Could you retype exactly the lines below between the one holding "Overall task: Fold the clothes" and the one holding "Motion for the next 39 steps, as", inclusive, leaving out any pictures?

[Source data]
********************
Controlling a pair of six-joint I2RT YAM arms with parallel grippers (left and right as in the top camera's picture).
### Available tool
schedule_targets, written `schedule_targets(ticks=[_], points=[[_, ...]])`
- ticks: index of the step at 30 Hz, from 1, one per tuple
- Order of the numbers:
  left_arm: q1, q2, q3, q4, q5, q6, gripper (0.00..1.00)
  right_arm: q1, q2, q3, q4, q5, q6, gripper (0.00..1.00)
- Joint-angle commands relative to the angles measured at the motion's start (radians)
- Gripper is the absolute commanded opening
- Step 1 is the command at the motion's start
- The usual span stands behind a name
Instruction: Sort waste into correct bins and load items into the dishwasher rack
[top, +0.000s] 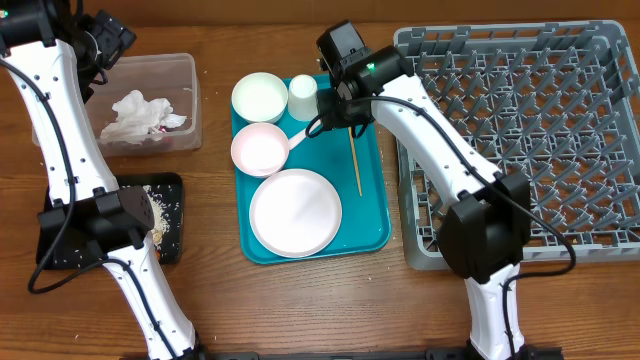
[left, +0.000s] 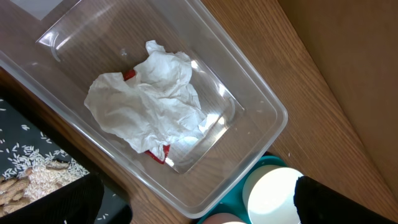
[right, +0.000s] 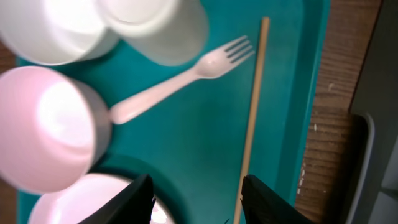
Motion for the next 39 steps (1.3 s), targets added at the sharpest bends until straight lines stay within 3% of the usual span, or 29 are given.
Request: schedule_targets(ticks=[1,10,13,18,24,25,30,39], points=[[-0.010,-0.002,-0.002,-0.002,-0.007,-0.006,1.00,-0.023,0.093,-0.024,-0.014,0.059,0.052,0.49],[-0.008,-0.002,-0.002,-0.002,-0.007,-0.006,1.00,-0.026,0.171,-0.074,0.000,0.013,0.051,0.47],[-0.008,-0.002,-0.002,-0.002,-0.007,-0.006,1.00,-0.026,0.171,-0.093,0.002,0.010,0.052,0.39],[-0.006,-0.002,-0.002,-0.002,-0.007,-0.006,1.00,-0.023,0.171,-0.161,0.025,0.010,0.051,0.36],[-0.008,-0.002,-0.002,-0.002,-0.007,-0.006,1.00,-0.022,0.171,-0.166,0.026,-0.022,0.051,0.05],[-0.008,-0.002,-0.002,-0.002,-0.007,-0.006,1.00,-0.022,0.171,-0.163,0.024,-0.029,0.051,0.04],[-0.008,-0.002,-0.002,-0.002,-0.007,-0.006,1.00,-0.049,0.165,-0.071,-0.022,-0.097,0.051,0.04],[-0.008,-0.002,-0.002,-0.002,-0.007,-0.006,1.00,-0.187,0.155,0.394,-0.292,-0.256,-0.028,0.04]])
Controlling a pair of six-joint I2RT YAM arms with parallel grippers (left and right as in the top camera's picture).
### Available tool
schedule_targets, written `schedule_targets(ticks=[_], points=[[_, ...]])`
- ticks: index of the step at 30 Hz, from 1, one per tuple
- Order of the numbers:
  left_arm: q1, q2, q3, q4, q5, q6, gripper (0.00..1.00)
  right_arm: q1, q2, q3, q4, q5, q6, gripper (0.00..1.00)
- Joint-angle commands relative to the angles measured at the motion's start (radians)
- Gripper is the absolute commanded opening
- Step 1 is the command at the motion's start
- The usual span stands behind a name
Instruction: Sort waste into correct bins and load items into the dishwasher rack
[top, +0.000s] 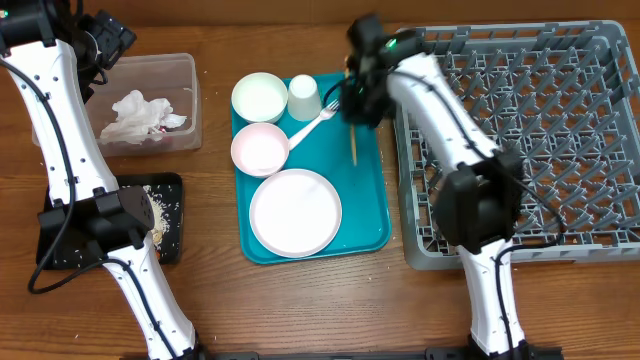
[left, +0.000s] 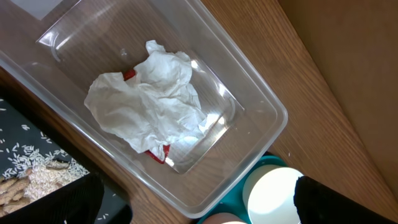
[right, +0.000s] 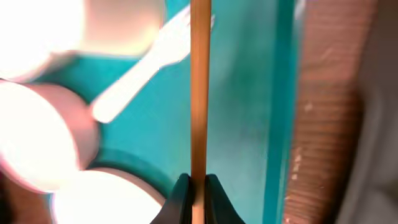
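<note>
My right gripper (right: 199, 185) is shut on a thin wooden chopstick (right: 200, 74) over the right side of the teal tray (top: 372, 225). The stick's free end (top: 352, 148) shows below the gripper in the overhead view. A white plastic fork (top: 314, 123) lies on the tray between the white cup (top: 305, 97) and the pink bowl (top: 260, 149). The grey dishwasher rack (top: 520, 140) stands to the right. My left gripper (left: 196, 208) hangs open above the clear bin (left: 261, 112), which holds crumpled white tissue (left: 149, 106).
On the tray also stand a pale green bowl (top: 259, 97) and a white plate (top: 295, 211). A black tray with rice and scraps (top: 160, 215) lies at the front left. A strip of bare wood separates tray and rack.
My right gripper was open above the tray, with fork and chopstick lying below it. Now it is shut on the chopstick, whose near end sits farther back. The left arm is unchanged.
My right gripper was shut on the fork's handle on the tray. Then it stood open over the rack's near corner, with the fork lying by the cup. Then it was open above the tray, and now it grips the chopstick. The left gripper stayed over the bin throughout.
</note>
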Motion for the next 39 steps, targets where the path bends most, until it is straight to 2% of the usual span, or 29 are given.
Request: schedule_targets(ticks=[1,4,7,13,15,16,18,20,28,31,32,34,35,36,39], points=[[-0.008,-0.002,-0.002,-0.002,-0.007,-0.006,1.00,-0.071,-0.016,0.183,-0.099,-0.042,-0.062,0.04],[-0.008,-0.002,-0.002,-0.002,-0.007,-0.006,1.00,-0.161,-0.016,0.335,-0.208,-0.005,-0.146,0.04],[-0.008,-0.002,-0.002,-0.002,-0.007,-0.006,1.00,-0.240,-0.016,0.373,-0.248,0.005,-0.213,0.04],[-0.008,-0.002,-0.002,-0.002,-0.007,-0.006,1.00,-0.304,-0.016,0.261,-0.251,0.007,-0.337,0.04],[-0.008,-0.002,-0.002,-0.002,-0.007,-0.006,1.00,-0.299,-0.016,0.201,-0.217,0.006,-0.336,0.08],[-0.008,-0.002,-0.002,-0.002,-0.007,-0.006,1.00,-0.297,-0.016,0.183,-0.208,0.004,-0.336,0.13],[-0.008,-0.002,-0.002,-0.002,-0.007,-0.006,0.99,-0.289,-0.016,0.144,-0.183,0.005,-0.314,0.35],[-0.008,-0.002,-0.002,-0.002,-0.007,-0.006,1.00,-0.284,-0.016,0.139,-0.182,0.004,-0.280,0.49],[-0.008,-0.002,-0.002,-0.002,-0.007,-0.006,1.00,-0.278,-0.016,0.249,-0.227,-0.032,-0.167,0.51],[-0.008,-0.002,-0.002,-0.002,-0.007,-0.006,1.00,-0.247,-0.016,0.315,-0.235,-0.138,-0.151,0.54],[-0.008,-0.002,-0.002,-0.002,-0.007,-0.006,1.00,-0.236,-0.016,0.322,-0.230,-0.163,-0.151,0.58],[-0.008,-0.002,-0.002,-0.002,-0.007,-0.006,1.00,-0.185,-0.016,0.325,-0.190,-0.182,-0.100,0.76],[-0.008,-0.002,-0.002,-0.002,-0.007,-0.006,1.00,-0.163,-0.016,0.322,-0.164,-0.175,-0.073,0.98],[-0.008,-0.002,-0.002,-0.002,-0.007,-0.006,1.00,-0.116,-0.016,0.308,-0.101,-0.136,-0.012,1.00],[-0.008,-0.002,-0.002,-0.002,-0.007,-0.006,1.00,-0.028,-0.016,0.286,0.014,-0.119,0.032,1.00]])
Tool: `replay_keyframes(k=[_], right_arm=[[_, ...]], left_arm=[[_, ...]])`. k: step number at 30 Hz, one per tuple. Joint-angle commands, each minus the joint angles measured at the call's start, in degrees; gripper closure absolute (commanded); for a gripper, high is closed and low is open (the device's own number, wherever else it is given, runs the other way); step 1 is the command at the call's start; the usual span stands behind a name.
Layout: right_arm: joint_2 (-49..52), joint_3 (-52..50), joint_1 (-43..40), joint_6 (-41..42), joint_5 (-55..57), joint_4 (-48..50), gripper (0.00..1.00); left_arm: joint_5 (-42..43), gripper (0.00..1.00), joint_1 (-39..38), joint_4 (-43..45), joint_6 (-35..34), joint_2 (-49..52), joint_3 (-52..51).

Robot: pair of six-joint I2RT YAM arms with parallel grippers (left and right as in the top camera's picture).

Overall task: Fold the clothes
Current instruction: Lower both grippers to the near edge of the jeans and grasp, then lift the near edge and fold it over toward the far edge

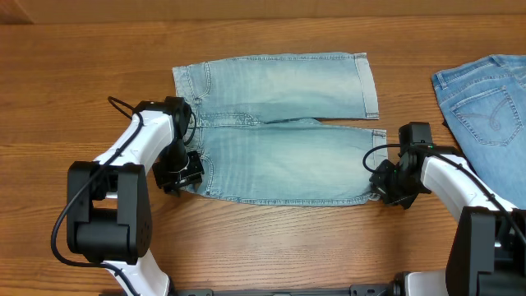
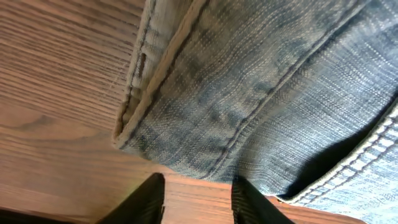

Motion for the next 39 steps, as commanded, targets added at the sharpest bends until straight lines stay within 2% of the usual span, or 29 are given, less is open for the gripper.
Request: replay_keyframes(k=[1,2,3,4,10,13,16,17,18,19,20,23,24,30,36,39], right_arm=[[2.78,-2.49,0.20,-0.39,-0.55,0.48,0.81],[2.78,-2.49,0.20,-0.39,-0.55,0.55,0.81],[2.78,-2.49,0.20,-0.42,-0.52,0.76,0.81],[2.78,-2.49,0.20,-0.39,0.07,0.76,0.80],[2.78,-2.49,0.20,-0.42,0.31,0.92,0.80],[2.78,-2.49,0.20,-0.42,0.31,0.92,0.80],[2.78,-2.49,0.20,-0.42,0.31,0.90,0.80],[2.78,-2.49,0.20,-0.42,0.28,0.87,0.80],[2.78,-2.49,0.20,-0.42,0.31,0.81,0.80],[2.78,-2.49,0.20,-0.42,0.31,0.72,0.80],[2.78,-2.49,0.20,-0.42,0.31,0.70,0.80],[2.78,-2.49,0.20,-0.42,0.31,0.46,0.84],[2.78,-2.49,0.20,-0.42,0.31,0.24,0.96],[2.75,0.00,0.20,-1.97,0.37,-3.91,0.96],[2.75,9.42,0.20,-1.90,4.63,-14.01,0.96],[2.75,15.13,0.20,-1.90,5.49,-18.60,0.96]], left_arm=[[-1.51,0.63,0.46,-0.96,-1.38,-0.61,-0.42],[-2.99,0.61,0.57,-0.92,-1.40,-0.61,-0.42],[-4.90,0.47,0.76,-0.68,-1.42,-0.61,-0.42],[-6.56,0.28,1.33,-0.48,-2.05,-0.61,-0.42],[-6.10,0.27,4.72,7.91,-6.05,-0.61,-0.44],[-1.18,0.31,4.85,11.30,-5.57,-0.61,-0.55],[-1.11,0.42,4.85,11.45,-5.42,-0.61,-0.61],[-0.70,0.52,4.85,11.23,-5.40,-0.61,-0.61],[-0.22,0.65,4.85,10.84,-5.38,-0.61,-0.61],[-0.11,0.85,4.85,9.94,-5.35,-0.61,-0.61],[-0.24,0.95,4.87,9.40,-4.94,-0.61,-0.61],[-0.35,0.96,5.03,7.32,-1.88,-0.61,-0.61],[-0.44,0.96,5.18,6.21,-1.70,-0.61,-0.61],[-3.13,0.96,5.84,0.66,-0.87,-0.61,-0.55],[-3.13,0.96,5.90,-1.46,1.66,-0.85,-0.24],[-2.69,0.96,5.90,-1.42,1.66,-4.24,-0.02]])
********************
■ ANSWER SECTION:
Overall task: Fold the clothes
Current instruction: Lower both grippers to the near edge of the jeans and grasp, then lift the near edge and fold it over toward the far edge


Motion for the next 39 steps, as commanded, targets added at the sharpest bends until straight lines stay within 2% of the usual span, or 29 are given, less is open for the gripper.

This completes the output.